What the hell is all this crap in my living room????? A damn cluster bomb!!! As if this was made by the Playboy bunnies!!!!


----------



## Batista30 (Sep 13, 2010)

I have to say, I was very impressed by Ray attaching a love note to every bomb.










Bring the pain!!!! I couldn't help stop laughing throughout the dismantling of the bomb!!!


----------



## Batista30 (Sep 13, 2010)

He's going after kitties now????? Ursula is gonna lay a whoopin on you buddy!!!!










The Rock even made a bomb for Ursula!!! LOL!! I'll wait for Ursula to open these later this week!!



















Ray actually wrapped the presents inside the box as well. No wonder he ran out of duck tape!!!


----------



## Batista30 (Sep 13, 2010)

Awesome!!! 2 cigar related movies!!! He knew I wanted the Lost City movie and now I have it! Woohoo!!!!



















A cigar book and candy!!! I love Nerds!!!! (Maybe Ursula can dress up as a school girl later this week for me):beerchug: I love reading while smoking so this will be great!


----------



## Batista30 (Sep 13, 2010)

My first draw tool!!! Absolutely gorgeous!!!! Again, he knew I wanted one and he got a beautiful draw tool from Boom! His work is amazing!


----------



## Batista30 (Sep 13, 2010)

Inside the last box, he made a tuppedor! Look at this sh*t!!!! (who's Fuentista or K.O.F.)










Johnny-Os and a La Sirena Cigar (I love how the label is huge as hell!)










Drew Estate Egg! The damn thing looks like a mix between a grenade and a huge turd! I really can't wait to smoke it!










Drew Estate Medusa! They smell great and I'm looking forward to lighting this one up all at once!


----------



## Batista30 (Sep 13, 2010)

Dude. You blew me away on this one. Not only did you hit me with stuff I wanted, but you did in the most creative fashion! This bomb actually turned out to be treated like a bomb by my neighbors! 

I sometimes feel that we as members of Puff overuse certain words like great. "He's a great brother" "He's a great guy" But you Ray, are truly a Great Brother to me and others.

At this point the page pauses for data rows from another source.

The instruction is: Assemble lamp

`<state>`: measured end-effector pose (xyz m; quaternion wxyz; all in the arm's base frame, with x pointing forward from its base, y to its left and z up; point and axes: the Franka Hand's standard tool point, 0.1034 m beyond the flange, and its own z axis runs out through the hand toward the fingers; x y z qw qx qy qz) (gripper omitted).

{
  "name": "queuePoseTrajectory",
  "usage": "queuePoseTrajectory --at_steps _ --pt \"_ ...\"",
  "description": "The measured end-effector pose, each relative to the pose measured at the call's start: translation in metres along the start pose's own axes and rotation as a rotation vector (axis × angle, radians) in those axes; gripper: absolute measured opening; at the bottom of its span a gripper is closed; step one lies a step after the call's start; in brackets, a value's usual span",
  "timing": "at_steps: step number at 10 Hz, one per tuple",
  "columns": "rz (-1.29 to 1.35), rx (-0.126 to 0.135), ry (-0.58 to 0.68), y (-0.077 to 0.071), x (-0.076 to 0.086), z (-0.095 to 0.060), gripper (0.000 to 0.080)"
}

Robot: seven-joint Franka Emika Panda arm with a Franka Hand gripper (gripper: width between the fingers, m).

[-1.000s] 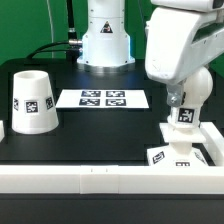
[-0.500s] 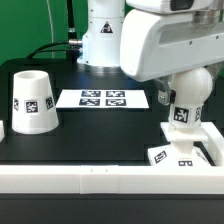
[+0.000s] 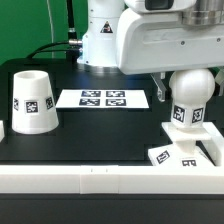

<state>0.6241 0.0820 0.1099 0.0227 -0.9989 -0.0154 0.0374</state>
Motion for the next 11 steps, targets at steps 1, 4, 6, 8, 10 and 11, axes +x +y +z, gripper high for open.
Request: queuePoseTrajectory --at_steps 1,4,6,8,10,11 --pt "0.040 0.000 0.000 -0.0005 0.0000 0.0001 0.0573" --pt "0.321 0.038 0.009 -0.0002 0.0015 0.0007 0.0573" --pt "0.502 0.090 0.035 0.0007 0.0058 0.0001 0.0573" --pt "0.669 0.109 0.040 -0.0037 0.0080 0.0002 0.0573" --pt "0.793 0.121 0.031 -0.0048 0.0080 0.0002 0.0573" --pt "0.879 0.125 0.024 -0.0056 0.0079 0.0005 0.0573"
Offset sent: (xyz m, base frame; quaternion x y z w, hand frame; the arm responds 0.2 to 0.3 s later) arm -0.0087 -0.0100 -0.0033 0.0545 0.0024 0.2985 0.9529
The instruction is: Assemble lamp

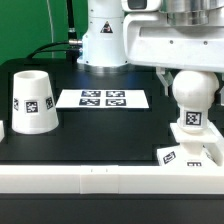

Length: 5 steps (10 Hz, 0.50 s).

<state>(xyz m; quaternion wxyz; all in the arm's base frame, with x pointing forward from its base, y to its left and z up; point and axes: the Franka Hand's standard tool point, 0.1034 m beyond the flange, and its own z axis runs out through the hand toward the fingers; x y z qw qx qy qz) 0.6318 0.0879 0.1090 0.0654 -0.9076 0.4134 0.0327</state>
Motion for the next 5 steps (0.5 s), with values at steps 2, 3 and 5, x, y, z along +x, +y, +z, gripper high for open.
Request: queuePoseTrajectory --at_steps 2,3,5 --pt "0.129 0.001 -0.004 -0.0007 -0.0015 0.0006 0.0573" --pt "0.225 0.004 -0.008 -0.0015 -0.0024 0.0008 0.0573" --pt "0.393 0.021 -0.021 -0.0029 -0.0033 0.0016 0.0573"
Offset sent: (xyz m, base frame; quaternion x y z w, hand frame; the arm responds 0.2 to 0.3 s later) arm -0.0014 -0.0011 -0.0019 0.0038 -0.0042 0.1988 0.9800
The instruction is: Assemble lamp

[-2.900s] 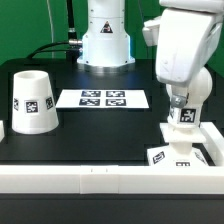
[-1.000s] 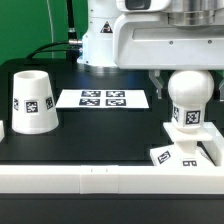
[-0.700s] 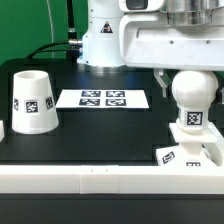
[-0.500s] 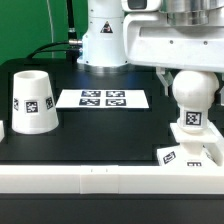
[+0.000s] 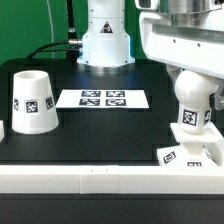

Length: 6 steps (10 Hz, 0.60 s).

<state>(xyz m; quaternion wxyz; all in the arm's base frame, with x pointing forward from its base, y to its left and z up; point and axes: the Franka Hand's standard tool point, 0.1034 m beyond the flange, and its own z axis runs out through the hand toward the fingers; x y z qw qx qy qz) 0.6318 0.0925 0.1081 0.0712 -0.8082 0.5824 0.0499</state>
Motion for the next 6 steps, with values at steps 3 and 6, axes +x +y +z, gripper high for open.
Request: queuePoseTrajectory --at_steps 3,6 --pt "0.221 0.021 -0.029 -0.0022 -0.0011 0.0000 0.0573" --pt "0.232 0.024 -0.039 -0.0021 0.0002 0.0001 0.0642"
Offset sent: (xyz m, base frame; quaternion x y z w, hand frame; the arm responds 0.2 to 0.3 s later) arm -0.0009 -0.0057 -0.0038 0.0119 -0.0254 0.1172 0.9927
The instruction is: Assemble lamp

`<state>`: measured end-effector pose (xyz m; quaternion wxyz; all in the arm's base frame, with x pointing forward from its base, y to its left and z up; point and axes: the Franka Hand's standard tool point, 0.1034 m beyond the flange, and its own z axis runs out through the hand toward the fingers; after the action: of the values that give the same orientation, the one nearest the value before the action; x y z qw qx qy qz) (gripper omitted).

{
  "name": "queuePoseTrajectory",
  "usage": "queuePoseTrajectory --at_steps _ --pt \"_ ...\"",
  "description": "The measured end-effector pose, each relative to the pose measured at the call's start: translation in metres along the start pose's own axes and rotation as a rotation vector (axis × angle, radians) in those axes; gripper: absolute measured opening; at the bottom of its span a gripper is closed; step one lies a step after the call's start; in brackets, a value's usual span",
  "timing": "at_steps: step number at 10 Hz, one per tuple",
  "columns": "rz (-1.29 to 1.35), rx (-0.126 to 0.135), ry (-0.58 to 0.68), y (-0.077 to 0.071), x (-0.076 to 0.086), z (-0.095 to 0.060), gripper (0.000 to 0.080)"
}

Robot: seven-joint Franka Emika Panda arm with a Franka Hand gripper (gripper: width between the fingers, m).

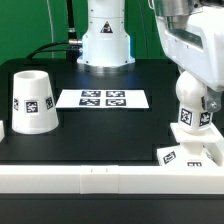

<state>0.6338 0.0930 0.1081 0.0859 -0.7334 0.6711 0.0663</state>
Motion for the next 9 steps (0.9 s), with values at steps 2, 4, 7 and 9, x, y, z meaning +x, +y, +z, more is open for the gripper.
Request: queuePoseTrajectory --at_steps 2,4,7,9 --pt "-0.128 -0.022 -0.006 0.0031 0.0000 -0.0004 0.0688" --pt "-0.255 -0.016 -0.004 0.0020 -0.0006 -0.0033 0.0697" --pt "-0.482 -0.015 -0.006 0.0020 -0.0005 -0.0031 0.0698" --pt "-0.636 -0.024 -0.006 0.0030 -0.0004 -0.0035 0.0698"
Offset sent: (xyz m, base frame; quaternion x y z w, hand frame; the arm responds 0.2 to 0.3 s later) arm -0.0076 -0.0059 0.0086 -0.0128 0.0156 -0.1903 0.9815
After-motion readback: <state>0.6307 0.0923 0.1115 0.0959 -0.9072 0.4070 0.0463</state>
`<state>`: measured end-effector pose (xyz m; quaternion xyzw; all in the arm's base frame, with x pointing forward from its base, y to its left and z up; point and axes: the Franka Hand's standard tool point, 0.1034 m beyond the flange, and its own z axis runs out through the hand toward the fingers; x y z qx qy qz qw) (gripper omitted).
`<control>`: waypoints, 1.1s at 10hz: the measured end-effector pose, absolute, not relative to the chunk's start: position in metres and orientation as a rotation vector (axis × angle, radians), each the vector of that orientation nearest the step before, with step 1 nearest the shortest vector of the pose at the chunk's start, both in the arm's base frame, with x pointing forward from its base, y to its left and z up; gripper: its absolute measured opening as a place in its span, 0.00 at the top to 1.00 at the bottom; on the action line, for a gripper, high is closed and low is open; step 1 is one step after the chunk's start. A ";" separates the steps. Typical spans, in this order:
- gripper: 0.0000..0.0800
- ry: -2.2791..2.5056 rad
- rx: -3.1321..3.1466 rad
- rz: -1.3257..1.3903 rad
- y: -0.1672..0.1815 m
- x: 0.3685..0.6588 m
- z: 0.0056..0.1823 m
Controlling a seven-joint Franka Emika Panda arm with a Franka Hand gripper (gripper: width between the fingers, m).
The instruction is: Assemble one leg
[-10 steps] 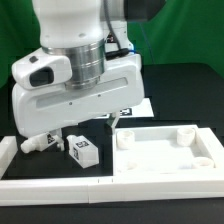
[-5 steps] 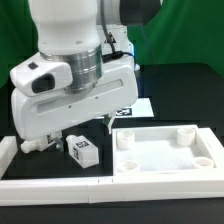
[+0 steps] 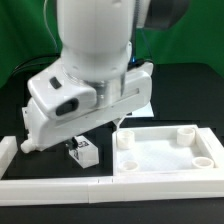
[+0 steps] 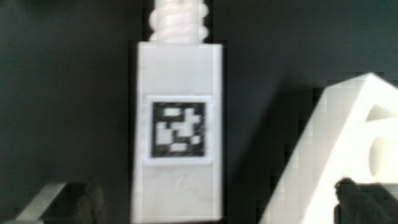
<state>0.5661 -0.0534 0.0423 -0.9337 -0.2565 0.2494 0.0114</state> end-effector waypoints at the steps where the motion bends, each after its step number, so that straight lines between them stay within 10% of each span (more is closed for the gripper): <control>1: 0.19 -0.822 -2.879 0.860 -0.055 0.563 0.040; 11: 0.19 -0.740 -2.921 1.226 -0.078 0.568 0.032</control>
Offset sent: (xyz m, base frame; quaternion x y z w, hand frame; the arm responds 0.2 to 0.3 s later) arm 0.0150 -0.0414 0.0166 -0.0667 -0.1853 0.0379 0.9797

You contribute to puff in a positive manner and toss in a ton of jokes to lighten the mood. You set up the baggies group buy which EVERYONE should be very thankful for that. Because of you, puff is much better off. I always mean what I say and that's the truth. Here's to a GREAT brother and herfing on Saturday :beerchug:


----------



## dj1340 (Mar 30, 2009)

Absolutely fantastic, no words for this one!!


----------



## shuckins (Jun 24, 2009)

excellent bomb ray!
i like the way it was delivered,but now veeral will probably be checked out by the neighborhood watch...lol


----------



## mike91LX (Aug 12, 2009)

awesome hit ray


----------



## Mr.Friday (Nov 2, 2010)

Great people on here for sure. Very cool.


----------



## WilsonRoa (Dec 20, 2010)

lmao. Thats creative! Good hit Ray!


----------



## dmgizzo (Dec 13, 2010)

Well done Ray , we can smell what the Rock was cookin all the way out here in the Midwest.

Veeral, you are most deserving, hope you enjoy all your stuff.

You're both good role models for your Puff brethren and always give us something to strive for. I am hoping to torch one or two with you both on one of my numerous visits back to see the familia in the Garden State.

:beerchug: :clap2:


----------



## Rock31 (Sep 30, 2010)

Glad everything turned out  I had a feeling your neighbor would be worried since she saw me run to the door drop and drive away and all that was left was a big garbage bag muahahaha!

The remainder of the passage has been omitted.